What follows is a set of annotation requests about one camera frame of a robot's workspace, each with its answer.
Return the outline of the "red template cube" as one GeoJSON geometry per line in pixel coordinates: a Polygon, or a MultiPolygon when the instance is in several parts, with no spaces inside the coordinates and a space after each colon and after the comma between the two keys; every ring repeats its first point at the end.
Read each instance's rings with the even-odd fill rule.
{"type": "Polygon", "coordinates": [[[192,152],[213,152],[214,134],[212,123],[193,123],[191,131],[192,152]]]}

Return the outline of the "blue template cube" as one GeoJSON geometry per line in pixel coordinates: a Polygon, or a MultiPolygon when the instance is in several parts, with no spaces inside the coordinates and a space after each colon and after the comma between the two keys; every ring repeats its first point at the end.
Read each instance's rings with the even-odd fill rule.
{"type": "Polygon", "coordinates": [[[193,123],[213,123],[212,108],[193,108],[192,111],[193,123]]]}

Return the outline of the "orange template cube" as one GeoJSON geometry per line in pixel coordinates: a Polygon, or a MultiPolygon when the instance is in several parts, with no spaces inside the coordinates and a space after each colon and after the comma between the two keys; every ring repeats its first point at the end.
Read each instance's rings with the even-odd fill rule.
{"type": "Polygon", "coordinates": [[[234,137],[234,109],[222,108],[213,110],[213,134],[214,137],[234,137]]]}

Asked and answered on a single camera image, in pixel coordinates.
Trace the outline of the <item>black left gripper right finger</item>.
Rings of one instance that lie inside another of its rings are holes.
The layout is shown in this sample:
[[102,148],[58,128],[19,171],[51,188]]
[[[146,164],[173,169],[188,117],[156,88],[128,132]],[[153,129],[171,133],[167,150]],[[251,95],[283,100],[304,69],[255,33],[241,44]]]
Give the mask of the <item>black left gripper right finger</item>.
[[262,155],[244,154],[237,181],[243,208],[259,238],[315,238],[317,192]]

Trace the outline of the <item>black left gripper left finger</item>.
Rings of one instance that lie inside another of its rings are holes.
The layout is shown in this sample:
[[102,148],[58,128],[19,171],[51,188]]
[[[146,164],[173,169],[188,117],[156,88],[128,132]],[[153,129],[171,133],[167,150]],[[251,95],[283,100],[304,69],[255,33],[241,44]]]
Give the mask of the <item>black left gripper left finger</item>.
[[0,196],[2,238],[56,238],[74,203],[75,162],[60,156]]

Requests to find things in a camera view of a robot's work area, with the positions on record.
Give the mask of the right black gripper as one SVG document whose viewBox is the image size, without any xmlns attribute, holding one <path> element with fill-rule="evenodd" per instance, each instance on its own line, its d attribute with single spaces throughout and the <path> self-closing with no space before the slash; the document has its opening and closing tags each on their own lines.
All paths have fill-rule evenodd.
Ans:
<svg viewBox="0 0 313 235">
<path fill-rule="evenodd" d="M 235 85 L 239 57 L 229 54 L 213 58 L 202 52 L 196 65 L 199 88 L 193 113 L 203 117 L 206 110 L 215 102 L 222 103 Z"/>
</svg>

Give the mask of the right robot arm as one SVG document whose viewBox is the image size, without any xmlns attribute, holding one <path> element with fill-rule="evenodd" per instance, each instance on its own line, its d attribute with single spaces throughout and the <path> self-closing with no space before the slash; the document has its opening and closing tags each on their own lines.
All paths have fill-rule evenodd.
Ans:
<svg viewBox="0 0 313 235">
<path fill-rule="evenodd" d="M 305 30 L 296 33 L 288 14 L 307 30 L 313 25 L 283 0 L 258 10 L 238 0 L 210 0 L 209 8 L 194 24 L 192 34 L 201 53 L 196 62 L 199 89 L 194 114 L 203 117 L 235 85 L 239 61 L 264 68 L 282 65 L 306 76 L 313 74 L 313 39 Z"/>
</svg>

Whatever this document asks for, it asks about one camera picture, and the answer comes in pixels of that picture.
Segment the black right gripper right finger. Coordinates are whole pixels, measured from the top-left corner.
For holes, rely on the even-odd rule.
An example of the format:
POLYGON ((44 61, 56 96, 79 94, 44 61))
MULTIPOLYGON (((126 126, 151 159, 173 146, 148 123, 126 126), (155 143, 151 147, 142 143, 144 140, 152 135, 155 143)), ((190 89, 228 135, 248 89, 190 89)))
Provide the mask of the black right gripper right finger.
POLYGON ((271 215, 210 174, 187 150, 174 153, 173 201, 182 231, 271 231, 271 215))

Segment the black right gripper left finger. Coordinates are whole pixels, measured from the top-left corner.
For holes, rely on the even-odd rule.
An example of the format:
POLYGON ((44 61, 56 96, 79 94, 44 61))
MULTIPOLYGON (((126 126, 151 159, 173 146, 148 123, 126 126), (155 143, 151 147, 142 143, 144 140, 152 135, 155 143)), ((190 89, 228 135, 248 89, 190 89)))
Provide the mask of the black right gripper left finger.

==========

TASK -
Say every entry again, exactly as it reads.

WRITTEN SOLUTION -
What follows is a set of annotation requests about one camera frame of a robot's workspace, each with its answer.
Return the outline of the "red template cube" as one GeoJSON geometry per line in pixel coordinates: a Polygon, or a MultiPolygon when the instance is in several parts, with no spaces inside the coordinates and a space after each colon and after the comma between the two keys; every ring repeats its first point at the end.
Read each instance's rings with the even-odd fill rule.
{"type": "Polygon", "coordinates": [[[192,152],[213,152],[214,134],[212,123],[193,123],[191,131],[192,152]]]}

Return the outline of the "blue template cube" as one GeoJSON geometry per line in pixel coordinates: a Polygon, or a MultiPolygon when the instance is in several parts, with no spaces inside the coordinates and a space after each colon and after the comma between the two keys; every ring repeats its first point at the end.
Read each instance's rings with the even-odd fill rule.
{"type": "Polygon", "coordinates": [[[193,123],[213,123],[212,108],[193,108],[192,111],[193,123]]]}

Return the outline of the "orange template cube" as one GeoJSON geometry per line in pixel coordinates: a Polygon, or a MultiPolygon when the instance is in several parts, with no spaces inside the coordinates and a space after each colon and after the comma between the two keys; every ring repeats its first point at the end.
Read each instance's rings with the even-odd fill rule.
{"type": "Polygon", "coordinates": [[[234,137],[234,109],[222,108],[213,110],[213,134],[214,137],[234,137]]]}

Asked and answered on a single camera image, in pixel coordinates.
Trace the outline of the <item>black left gripper right finger</item>.
Rings of one instance that lie inside another of its rings are holes.
The layout is shown in this sample:
[[102,148],[58,128],[19,171],[51,188]]
[[[146,164],[173,169],[188,117],[156,88],[128,132]],[[153,129],[171,133],[167,150]],[[251,95],[283,100],[304,69],[255,33],[241,44]]]
Give the mask of the <item>black left gripper right finger</item>.
[[262,155],[244,154],[237,181],[243,208],[259,238],[315,238],[317,192]]

Trace the outline of the <item>black left gripper left finger</item>.
Rings of one instance that lie inside another of its rings are holes.
The layout is shown in this sample:
[[102,148],[58,128],[19,171],[51,188]]
[[[146,164],[173,169],[188,117],[156,88],[128,132]],[[153,129],[171,133],[167,150]],[[251,95],[283,100],[304,69],[255,33],[241,44]]]
Give the mask of the <item>black left gripper left finger</item>.
[[0,196],[2,238],[56,238],[74,203],[75,162],[60,156]]

Requests to find things in a camera view of a robot's work area, with the positions on record.
Give the mask of the right black gripper as one SVG document whose viewBox is the image size, without any xmlns attribute, holding one <path> element with fill-rule="evenodd" per instance, each instance on its own line, its d attribute with single spaces throughout and the <path> self-closing with no space before the slash; the document has its opening and closing tags each on their own lines.
All paths have fill-rule evenodd.
Ans:
<svg viewBox="0 0 313 235">
<path fill-rule="evenodd" d="M 235 85 L 239 57 L 229 54 L 213 58 L 202 52 L 196 65 L 199 88 L 193 113 L 203 117 L 206 110 L 215 102 L 222 103 Z"/>
</svg>

Give the mask of the right robot arm as one SVG document whose viewBox is the image size, without any xmlns attribute, holding one <path> element with fill-rule="evenodd" per instance, each instance on its own line, its d attribute with single spaces throughout and the <path> self-closing with no space before the slash; the document has its opening and closing tags each on their own lines.
All paths have fill-rule evenodd.
Ans:
<svg viewBox="0 0 313 235">
<path fill-rule="evenodd" d="M 305 30 L 296 33 L 288 14 L 307 30 L 313 25 L 283 0 L 258 10 L 238 0 L 210 0 L 209 8 L 194 24 L 192 34 L 201 53 L 196 62 L 199 89 L 194 114 L 203 117 L 235 85 L 239 61 L 264 68 L 282 65 L 306 76 L 313 74 L 313 39 Z"/>
</svg>

Whatever this document asks for, it asks about one camera picture, and the answer comes in pixels of that picture.
Segment the black right gripper right finger. Coordinates are whole pixels, measured from the top-left corner.
For holes, rely on the even-odd rule.
An example of the format:
POLYGON ((44 61, 56 96, 79 94, 44 61))
MULTIPOLYGON (((126 126, 151 159, 173 146, 148 123, 126 126), (155 143, 151 147, 142 143, 144 140, 152 135, 155 143)), ((190 89, 228 135, 248 89, 190 89)))
Provide the mask of the black right gripper right finger.
POLYGON ((271 215, 210 174, 187 150, 174 153, 173 201, 182 231, 271 231, 271 215))

Segment the black right gripper left finger. Coordinates are whole pixels, measured from the top-left corner.
For holes, rely on the even-odd rule.
An example of the format:
POLYGON ((44 61, 56 96, 79 94, 44 61))
MULTIPOLYGON (((126 126, 151 159, 173 146, 148 123, 126 126), (155 143, 151 147, 142 143, 144 140, 152 135, 155 143)), ((190 89, 228 135, 248 89, 190 89)))
Provide the mask of the black right gripper left finger.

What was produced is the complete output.